Today’s launch of the Child Poverty Monitor 2022 reaffirms that much work is still needed to lift children out of poverty in Aotearoa New Zealand, with Save the Children fearing the current cost of living crisis and rising inflation will add pressure to already vulnerable families.
Save the Children’s Advocacy and Research Director Jacqui Southey says that while it is positive to see some progress on reducing child poverty overall following Government efforts to lift benefit levels, reduce transport costs and support families to pay for essentials such as household energy, the current cost of living crisis, coupled with Reserve Bank measures to curb inflation, is likely to unfairly impact low and middle-income families even more.
“The sad reality is that low-income families can’t be squeezed any harder to cut spending,” says Ms Southey.
“Instead, they will have to make sacrifices on necessities: nutritious food versus health care, rent or mortgage payments versus energy costs.
“Poverty is not felt equally, with tamariki Māori, Pasifika, and disabled children amongst those families more likely to bear the brunt of too-low incomes, especially when housing costs are taken into consideration.
“Bringing about the end of child poverty means we need to look for fairer ways to share incomes and costs, such as government policies that support income adequacy for disabled whānau. Disparities that contribute to enduring rates of poverty for disabled children and their whānau must be addressed.
“Expecting whānau on too low incomes to work their way out of poverty is unrealistic. Research released by the Ministry for Social Development earlier this year found that 75% of parents are in some form of paid work, therefore policies to ease the burden of living costs are essential.

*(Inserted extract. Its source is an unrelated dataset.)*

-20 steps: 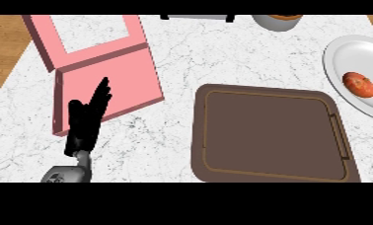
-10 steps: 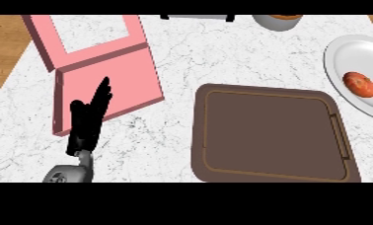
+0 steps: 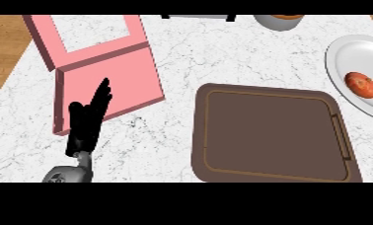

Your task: Pick the squash from the tray and place it in the plate

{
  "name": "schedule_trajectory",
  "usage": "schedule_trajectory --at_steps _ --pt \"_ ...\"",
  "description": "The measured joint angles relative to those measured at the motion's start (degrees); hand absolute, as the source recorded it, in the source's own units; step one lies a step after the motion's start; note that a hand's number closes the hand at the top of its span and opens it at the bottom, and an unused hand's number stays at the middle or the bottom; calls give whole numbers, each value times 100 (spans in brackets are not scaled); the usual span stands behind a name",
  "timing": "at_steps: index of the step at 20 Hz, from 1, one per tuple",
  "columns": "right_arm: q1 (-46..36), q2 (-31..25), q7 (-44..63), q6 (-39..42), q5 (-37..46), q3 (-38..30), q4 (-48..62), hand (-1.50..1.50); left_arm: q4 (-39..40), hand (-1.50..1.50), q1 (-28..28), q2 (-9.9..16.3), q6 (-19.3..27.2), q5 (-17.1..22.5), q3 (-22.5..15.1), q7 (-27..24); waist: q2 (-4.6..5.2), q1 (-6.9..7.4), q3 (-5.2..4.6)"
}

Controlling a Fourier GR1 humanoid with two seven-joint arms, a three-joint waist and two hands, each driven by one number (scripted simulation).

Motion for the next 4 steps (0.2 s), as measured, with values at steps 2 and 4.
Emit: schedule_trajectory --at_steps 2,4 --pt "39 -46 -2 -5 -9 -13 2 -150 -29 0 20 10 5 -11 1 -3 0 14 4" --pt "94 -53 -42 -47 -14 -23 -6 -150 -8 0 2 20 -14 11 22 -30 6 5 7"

“As we head toward next year’s Election, we urge all political parties to support sustained investment in policies that will reduce economic hardship for families, particularly for those on the lowest incomes.”

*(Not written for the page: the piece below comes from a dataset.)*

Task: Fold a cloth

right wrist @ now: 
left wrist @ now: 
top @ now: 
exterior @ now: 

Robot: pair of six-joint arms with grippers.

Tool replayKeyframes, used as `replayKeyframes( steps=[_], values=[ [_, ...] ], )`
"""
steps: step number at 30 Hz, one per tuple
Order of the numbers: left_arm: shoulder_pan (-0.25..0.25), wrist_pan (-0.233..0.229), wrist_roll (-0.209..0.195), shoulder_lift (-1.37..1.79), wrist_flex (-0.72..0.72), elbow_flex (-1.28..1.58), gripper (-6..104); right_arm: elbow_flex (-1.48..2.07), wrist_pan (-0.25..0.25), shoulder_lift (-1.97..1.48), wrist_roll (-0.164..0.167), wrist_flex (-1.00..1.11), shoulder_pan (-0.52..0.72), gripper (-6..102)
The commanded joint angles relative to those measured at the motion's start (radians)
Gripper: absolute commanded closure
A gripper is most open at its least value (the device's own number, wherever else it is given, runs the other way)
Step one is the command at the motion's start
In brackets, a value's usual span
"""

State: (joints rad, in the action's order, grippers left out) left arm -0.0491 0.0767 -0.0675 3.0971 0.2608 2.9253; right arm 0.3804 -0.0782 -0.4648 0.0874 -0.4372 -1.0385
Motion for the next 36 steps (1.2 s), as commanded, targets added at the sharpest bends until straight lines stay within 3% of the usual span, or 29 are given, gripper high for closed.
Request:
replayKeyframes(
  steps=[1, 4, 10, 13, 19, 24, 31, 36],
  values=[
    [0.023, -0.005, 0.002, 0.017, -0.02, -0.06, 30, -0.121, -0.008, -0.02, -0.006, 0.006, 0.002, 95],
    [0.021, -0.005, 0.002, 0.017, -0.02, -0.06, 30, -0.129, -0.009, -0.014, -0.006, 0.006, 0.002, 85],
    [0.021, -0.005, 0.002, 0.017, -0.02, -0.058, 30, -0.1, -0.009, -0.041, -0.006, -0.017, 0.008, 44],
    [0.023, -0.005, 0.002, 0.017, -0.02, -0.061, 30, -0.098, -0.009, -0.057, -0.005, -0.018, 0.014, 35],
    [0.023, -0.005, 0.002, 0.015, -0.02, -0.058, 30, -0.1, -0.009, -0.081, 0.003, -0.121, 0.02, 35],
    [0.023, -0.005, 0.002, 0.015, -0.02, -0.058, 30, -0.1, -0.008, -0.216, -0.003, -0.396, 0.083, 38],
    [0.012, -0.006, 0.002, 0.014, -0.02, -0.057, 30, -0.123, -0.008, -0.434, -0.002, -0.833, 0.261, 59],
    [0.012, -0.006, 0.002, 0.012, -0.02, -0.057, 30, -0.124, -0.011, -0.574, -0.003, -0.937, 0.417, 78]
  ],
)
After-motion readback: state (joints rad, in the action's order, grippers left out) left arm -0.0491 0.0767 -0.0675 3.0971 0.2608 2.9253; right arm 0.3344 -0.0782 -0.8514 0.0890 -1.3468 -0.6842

Other areas that concern Save the Children include low and falling rates of immunisations for preventable and serious childhood illnesses such as measles, high and inequitable rates of Sudden Unexpected Death in Infancy (SUDI) for pepi Māori and Pasifika infants, and the continued impact of the housing crisis with too many children living in unaffordable or precarious housing situations.

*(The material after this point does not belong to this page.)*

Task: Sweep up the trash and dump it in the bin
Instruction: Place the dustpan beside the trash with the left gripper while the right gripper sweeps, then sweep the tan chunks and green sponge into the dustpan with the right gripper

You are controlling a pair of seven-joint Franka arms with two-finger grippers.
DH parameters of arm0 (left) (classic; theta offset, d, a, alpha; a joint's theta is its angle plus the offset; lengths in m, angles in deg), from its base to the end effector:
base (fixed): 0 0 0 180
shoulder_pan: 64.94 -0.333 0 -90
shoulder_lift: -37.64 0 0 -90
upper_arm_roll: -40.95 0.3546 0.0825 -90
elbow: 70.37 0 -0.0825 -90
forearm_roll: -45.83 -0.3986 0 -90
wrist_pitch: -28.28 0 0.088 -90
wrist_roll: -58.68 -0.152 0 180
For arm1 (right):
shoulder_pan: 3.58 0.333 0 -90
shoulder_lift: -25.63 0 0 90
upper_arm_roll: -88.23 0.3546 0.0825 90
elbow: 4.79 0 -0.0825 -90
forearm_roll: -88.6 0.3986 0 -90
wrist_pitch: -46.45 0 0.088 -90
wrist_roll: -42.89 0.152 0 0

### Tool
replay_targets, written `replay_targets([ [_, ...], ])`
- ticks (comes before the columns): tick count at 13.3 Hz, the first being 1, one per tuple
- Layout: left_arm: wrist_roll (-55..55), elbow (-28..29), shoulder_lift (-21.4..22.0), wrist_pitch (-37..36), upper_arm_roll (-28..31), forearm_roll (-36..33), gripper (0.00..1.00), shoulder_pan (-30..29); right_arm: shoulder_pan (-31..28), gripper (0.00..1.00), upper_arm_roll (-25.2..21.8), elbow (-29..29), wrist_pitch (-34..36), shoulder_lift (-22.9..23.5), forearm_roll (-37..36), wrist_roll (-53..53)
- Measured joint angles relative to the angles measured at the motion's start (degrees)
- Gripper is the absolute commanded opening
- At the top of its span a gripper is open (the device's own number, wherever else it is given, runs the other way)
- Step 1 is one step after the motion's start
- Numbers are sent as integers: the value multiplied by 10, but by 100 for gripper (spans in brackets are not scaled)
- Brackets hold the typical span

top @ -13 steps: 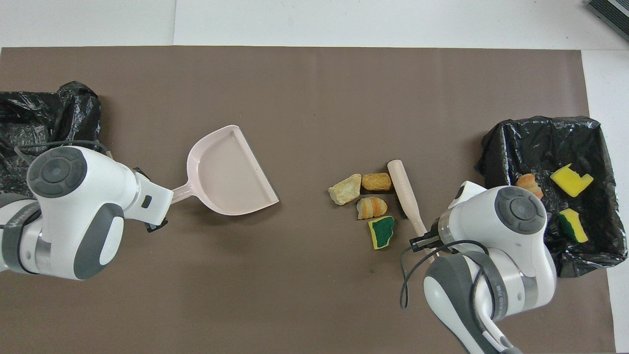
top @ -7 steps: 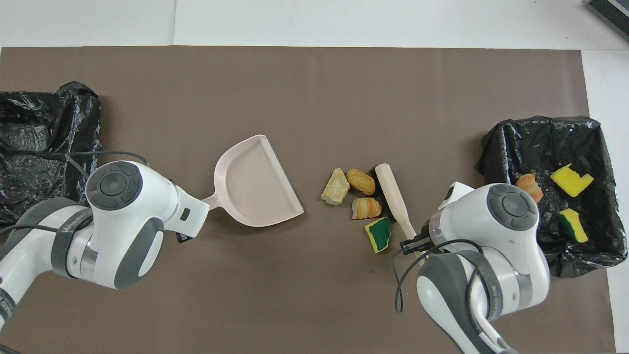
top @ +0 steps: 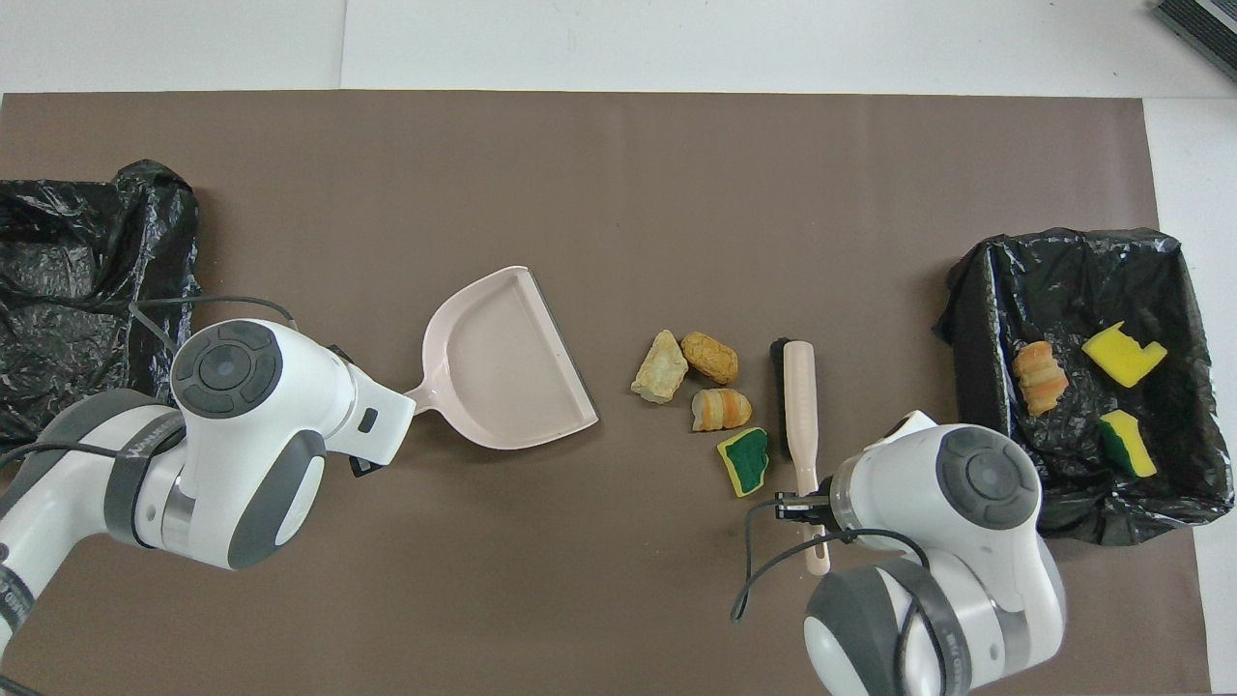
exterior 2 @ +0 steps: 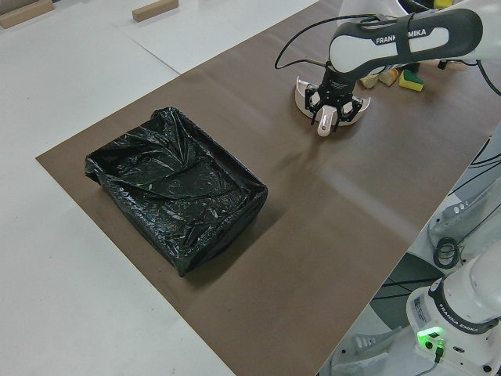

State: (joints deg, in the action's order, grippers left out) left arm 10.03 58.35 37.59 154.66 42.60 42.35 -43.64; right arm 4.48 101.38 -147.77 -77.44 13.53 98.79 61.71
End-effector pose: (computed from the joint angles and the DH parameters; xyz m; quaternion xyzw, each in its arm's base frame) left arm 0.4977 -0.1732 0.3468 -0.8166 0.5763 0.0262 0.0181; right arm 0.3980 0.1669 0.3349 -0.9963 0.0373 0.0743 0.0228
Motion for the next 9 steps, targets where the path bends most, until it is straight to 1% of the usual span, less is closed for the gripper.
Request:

These issues were highlighted in Save the Children’s thematic report to the United Nations Committee on the Rights of the Child, released earlier this year.
Save the Children works in 120 countries across the world. The organisation responds to emergencies and works with children and their communities to ensure they survive, learn and are protected.
Save the Children NZ currently supports international programmes in Fiji, Cambodia, Bangladesh, Laos, Nepal, Vanuatu and Solomon Islands. Areas of work include child protection, education and literacy, disaster risk reduction, and alleviating child poverty.